For Murphy’s training, he went to a four-day class in Fredericksburg, held at a deep, dark quarry. After a day in the classroom covering topics such as safety and crime scene procedures, Murphy spent three days underwater, learning how to “see” with his hands.

“If I went into Green Mountain Lake looking for an item with my eyes, I would never find it,” Murphy said. “So, in the class, they put you in cold water with three feet of silt at the bottom and black out your mask so you can’t see anything. Everything is done by feel.”

“You’d be surprised,” he said. “We did searches throughout the class where we were in 2-foot deep silt and you can find a little pocket knife or shell casing. We’d do that over and over and over.”
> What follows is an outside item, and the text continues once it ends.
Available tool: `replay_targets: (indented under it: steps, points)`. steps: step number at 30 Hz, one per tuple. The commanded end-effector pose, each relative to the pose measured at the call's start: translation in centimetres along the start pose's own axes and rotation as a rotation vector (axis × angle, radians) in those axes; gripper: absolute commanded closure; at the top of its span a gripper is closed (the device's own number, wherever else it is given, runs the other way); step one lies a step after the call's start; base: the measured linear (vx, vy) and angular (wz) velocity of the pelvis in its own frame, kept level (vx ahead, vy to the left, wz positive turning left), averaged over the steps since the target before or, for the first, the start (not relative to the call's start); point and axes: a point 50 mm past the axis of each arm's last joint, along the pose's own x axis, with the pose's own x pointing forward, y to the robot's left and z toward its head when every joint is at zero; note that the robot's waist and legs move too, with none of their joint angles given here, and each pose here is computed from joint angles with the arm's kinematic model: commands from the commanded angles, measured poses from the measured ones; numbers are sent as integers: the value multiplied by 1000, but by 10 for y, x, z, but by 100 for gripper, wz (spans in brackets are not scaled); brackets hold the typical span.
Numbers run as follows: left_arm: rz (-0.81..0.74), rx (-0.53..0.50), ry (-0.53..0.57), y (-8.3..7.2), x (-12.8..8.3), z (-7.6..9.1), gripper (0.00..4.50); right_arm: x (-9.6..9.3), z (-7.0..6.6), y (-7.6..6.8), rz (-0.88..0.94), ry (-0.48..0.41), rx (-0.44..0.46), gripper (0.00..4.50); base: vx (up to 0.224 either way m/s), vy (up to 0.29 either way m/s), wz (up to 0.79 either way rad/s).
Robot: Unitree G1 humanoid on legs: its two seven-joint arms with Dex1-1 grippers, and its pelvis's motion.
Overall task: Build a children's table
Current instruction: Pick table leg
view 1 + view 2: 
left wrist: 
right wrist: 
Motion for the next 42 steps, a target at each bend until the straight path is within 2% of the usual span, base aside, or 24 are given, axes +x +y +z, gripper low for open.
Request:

Before joining the Greene County Sheriff’s Office three years ago, Murphy spent seven years at the Staunton Sheriff’s Office. When he came to Greene and was offered the opportunity to become an investigator, Murphy said, he was excited for the chance to spend his days figuring out puzzles.

“Police work in general is just something I’m passionate about,” Murphy said. “I like serving the community and helping people. A lot of investigation is thinking - thinking about how somebody did this, what I would have done in that situation - which allows you to really use your head to figure things out.”

“In the investigations department, you have that time and ability and resources to do that,” he said. “There’s no better job in the world.”

While the Sheriff’s Office paid for the training, Murphy said he uses all of his own diving equipment - which is just fine with him, he said, because he knows who takes care of it. Being able to mix his passions for investigating and diving was an opportunity he just could not pass up.

“A lot of places have dive teams, but they don’t have UCI-certified investigators,” Murphy said. “A diver can go in the water and do what you tell him to do, but a UCI investigator can go underwater and work a crime scene. There’s a big difference.”